How Merck compares with its peers
Based in New Jersey, Merck & Co. (MRK) is a biopharmaceutical giant with operations worldwide. Some of its major competitors in the biopharmaceuticals sector include Novartis AG (NVS), GlaxoSmithKline (GSK), Pfizer (PFE), and Teva Pharmaceuticals (TEVA).
Big Pharma and healthcare companies generally carry high debt on their accounting balance sheets. The EV/EBITDA (or enterprise value to earnings before interest, tax, depreciation, and amortization) is often used to value capital-intensive companies. The following chart shows the forward enterprise multiple (or forward EV/EBIDTA multiple) trend over the past five years for Merck, as well as the Big Pharma average.
The forward EV/EBIDTA multiple for Merck & Co. is nearly 12x, which is much lower than the industry average of around 15x. This is due to the revenue reduction following the expiration of a patent.
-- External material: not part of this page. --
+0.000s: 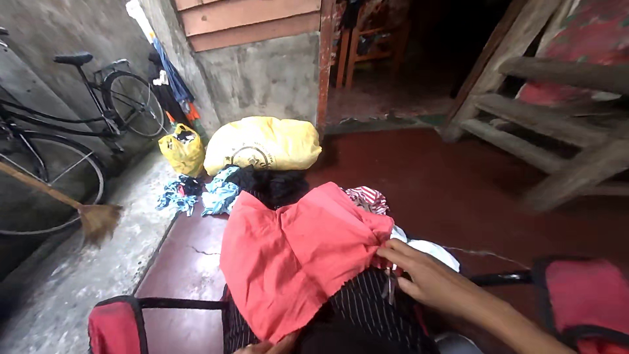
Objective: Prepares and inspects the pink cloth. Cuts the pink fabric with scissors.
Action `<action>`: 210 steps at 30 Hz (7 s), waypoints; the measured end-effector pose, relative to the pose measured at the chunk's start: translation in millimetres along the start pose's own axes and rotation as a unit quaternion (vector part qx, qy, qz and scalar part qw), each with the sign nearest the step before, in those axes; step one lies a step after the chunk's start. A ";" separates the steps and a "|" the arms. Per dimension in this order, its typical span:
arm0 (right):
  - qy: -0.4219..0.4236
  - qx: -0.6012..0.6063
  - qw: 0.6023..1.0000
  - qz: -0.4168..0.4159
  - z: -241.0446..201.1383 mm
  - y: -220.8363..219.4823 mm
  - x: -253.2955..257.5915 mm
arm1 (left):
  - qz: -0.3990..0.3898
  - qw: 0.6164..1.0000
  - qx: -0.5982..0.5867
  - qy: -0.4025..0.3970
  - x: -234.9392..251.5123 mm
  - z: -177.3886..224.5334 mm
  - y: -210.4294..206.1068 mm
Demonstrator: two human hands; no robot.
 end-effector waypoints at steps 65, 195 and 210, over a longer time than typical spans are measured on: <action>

Companies like Bristol-Myers Squibb (BMY) and Eli Lilly (LLY) have a higher enterprise multiple of over 24x and 17x, respectively.
The price-to-earnings (or PE) multiple is one of the simplest multiples used for valuations. A forward PE multiple represents the estimates of the PE multiple for the next 12 months. The forward PE ratio for Merck is estimated to be ~17.1x for 2015, while it is expected to be ~18.8x for the industry. The estimate of Merck’s PE-to-growth ratio is 4.20. Merck is trading at an average PE similar to other pharmaceutical companies, and EPS growth does not have much impact on the PE of these companies.